Typical plots: Stanley finds himself with a miniature transmitter implanted in his tooth when he visits a spy dentist, while the president's plane flashes an SOS. In another tale, Stanley Beamish is busy seeing a psychiatrist about his inability to fly and in another episode he impersonates a safe cracker that is his exact double. (I told you they were typical plots!)
You can still see Mr. Terrific occasionally - several episodes of the show were combined to make a TV-movie currently offered in syndication called 'The Pill Caper.'
The episodes are generally entertaining and the production values are far and above even some of the best shows on television today. Unfortunately, because the main character gets his powers by taking drugs, this show has never been offered by the studio for syndication.
The very same night that Mr. Terrific debuted (right after it went off the air in fact), Captain Nice hit the airwaves over on NBC, brought to you by the creators of Get Smart.
This show starred William Daniels (St. Elsewhere) as Carter Nash, a police chemist that develops a serum giving him basically the same powers as Mr. Terrific, except Captain Nice didn't have to flap his arms to maneuver the friendly skies. Oh, and it was Carter's mom who made his dopey-looking costume.
The pilot was written by creator Buck Henry. Alice Ghostley co-starred as Nash's mother and Ann Prentiss portrayed policewoman Candy Kane, the Lois Lane type.
In a bizarre twist, Ann Prentiss (sister of star Paula from He & She) was convicted by a Santa Monica, CA court of battery in 1998 - for assaulting her 86 year old father, solicitation of murder, assault with a firearm and making terrorists threats toward Richard Benjamin, Paula Prentiss' husband and TV co-star.
Typical plots for Captain Nice: a psychotic doctor kidnaps Candy Cane, injecting her with a lethal tropical poison and Carter tries to become Captain Nice, only to find his mother drank all of the formula.
Captain Nice went off the air on August 28, 1967, the same night Mr. Terrific flapped his last.
"When MT's buddy Hal or anyone else would take the pill, instead of becoming super-powered, lens effects were used to make their head shots briefly become wider/thinner. Very clever for 1967 TV.

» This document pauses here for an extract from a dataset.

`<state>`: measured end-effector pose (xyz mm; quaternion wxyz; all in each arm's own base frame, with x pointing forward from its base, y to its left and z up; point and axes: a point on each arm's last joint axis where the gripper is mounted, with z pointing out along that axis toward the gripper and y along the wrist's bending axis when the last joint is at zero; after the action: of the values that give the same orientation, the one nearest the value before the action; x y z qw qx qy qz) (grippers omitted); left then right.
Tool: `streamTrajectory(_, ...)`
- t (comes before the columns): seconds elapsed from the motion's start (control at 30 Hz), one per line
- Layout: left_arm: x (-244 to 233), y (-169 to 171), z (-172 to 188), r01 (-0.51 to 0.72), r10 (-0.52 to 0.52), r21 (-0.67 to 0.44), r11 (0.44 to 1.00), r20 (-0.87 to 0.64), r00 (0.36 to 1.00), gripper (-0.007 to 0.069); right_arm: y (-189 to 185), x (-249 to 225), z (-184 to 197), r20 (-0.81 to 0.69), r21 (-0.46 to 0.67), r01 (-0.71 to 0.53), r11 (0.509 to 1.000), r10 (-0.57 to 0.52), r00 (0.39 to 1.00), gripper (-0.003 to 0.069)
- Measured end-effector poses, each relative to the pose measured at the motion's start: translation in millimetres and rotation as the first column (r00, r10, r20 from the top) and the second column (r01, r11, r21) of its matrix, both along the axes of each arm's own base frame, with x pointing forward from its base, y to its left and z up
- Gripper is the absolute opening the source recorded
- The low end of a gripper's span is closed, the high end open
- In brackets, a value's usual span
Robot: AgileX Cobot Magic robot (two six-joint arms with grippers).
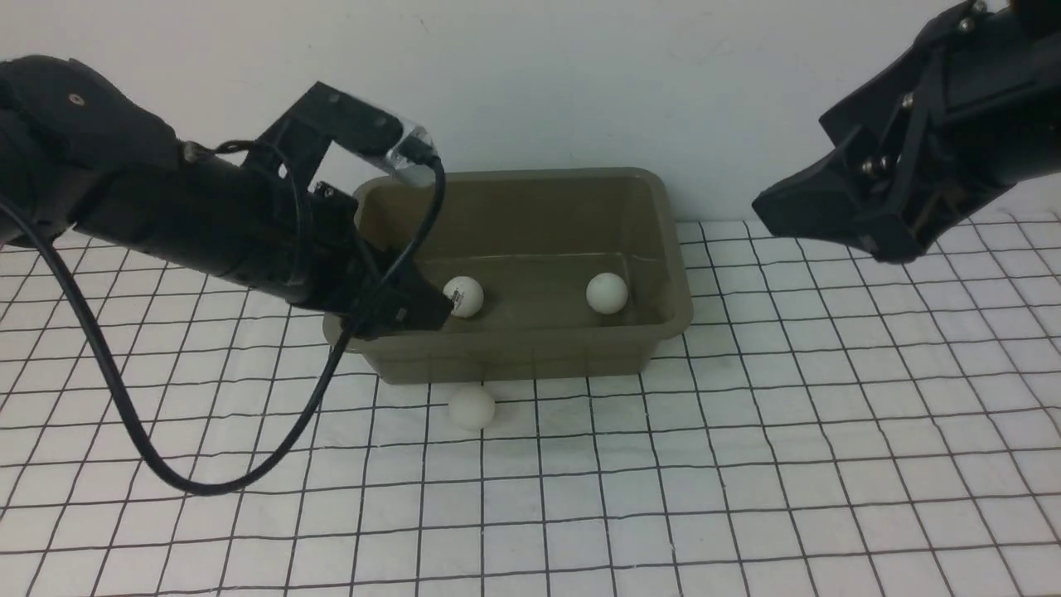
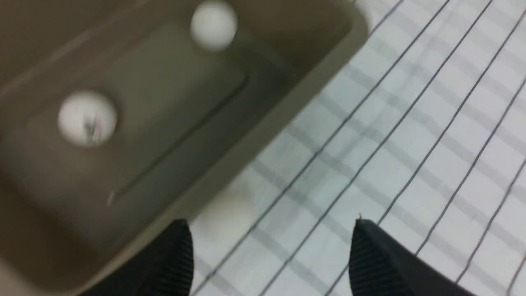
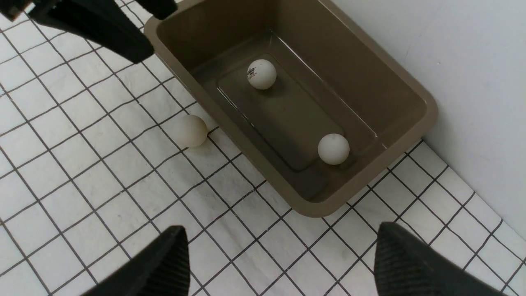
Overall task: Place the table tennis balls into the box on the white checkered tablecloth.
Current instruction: 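Reach for and grasp a ping pong ball on the table beside the basket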
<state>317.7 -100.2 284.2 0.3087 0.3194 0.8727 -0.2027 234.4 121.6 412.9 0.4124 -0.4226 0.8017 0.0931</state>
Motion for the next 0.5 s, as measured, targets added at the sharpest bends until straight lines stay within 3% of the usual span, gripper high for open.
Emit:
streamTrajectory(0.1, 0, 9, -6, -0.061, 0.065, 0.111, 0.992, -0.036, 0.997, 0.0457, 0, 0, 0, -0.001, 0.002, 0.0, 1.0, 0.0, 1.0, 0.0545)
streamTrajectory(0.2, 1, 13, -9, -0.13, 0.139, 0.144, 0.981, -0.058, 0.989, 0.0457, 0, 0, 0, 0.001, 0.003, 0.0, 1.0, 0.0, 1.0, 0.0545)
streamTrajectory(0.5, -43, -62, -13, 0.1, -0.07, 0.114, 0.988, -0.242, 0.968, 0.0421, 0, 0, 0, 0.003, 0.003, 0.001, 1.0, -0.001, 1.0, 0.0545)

"Another running gag was the "jet blast" effects with unfortunate results whenever MT took off. It was corny, yes, but very amusing all the same. Captain Nice had very few scenes of the cap flying. The producers must have had budget or production problems. When he did fly, usually shown in very short spurts, there was a good sound effect, a bit like that of Hanna-Barbera/Alex Toth's Mighty Mightor.
"The movie Boogie Nights had a scene in which an extra was dressed in a Captain Nice costume! This little homage blew me away when I saw it, that anyone would remember and care enough to do that, knowing that very few viewers would 'get it'."
- David Kaufman
"Do you know how Captain Nice/Carter Nash got his super hero name? The initial chemical explosion conveniently ripped Carter's business suit down to cutoff pants over long johns (that his overbearing mother made him wear) and his suit coat was reduced to a swatch of cloth hanging down his back. A witness to his first adventure pointed out and asked him about his monogrammed 'C.N.' belt buckle.
"Carter made up the name Captain Nice off the top of his head (and almost immediately regretted doing so). His mom made his dorky costume and made him wear it before letting him go on his next mission."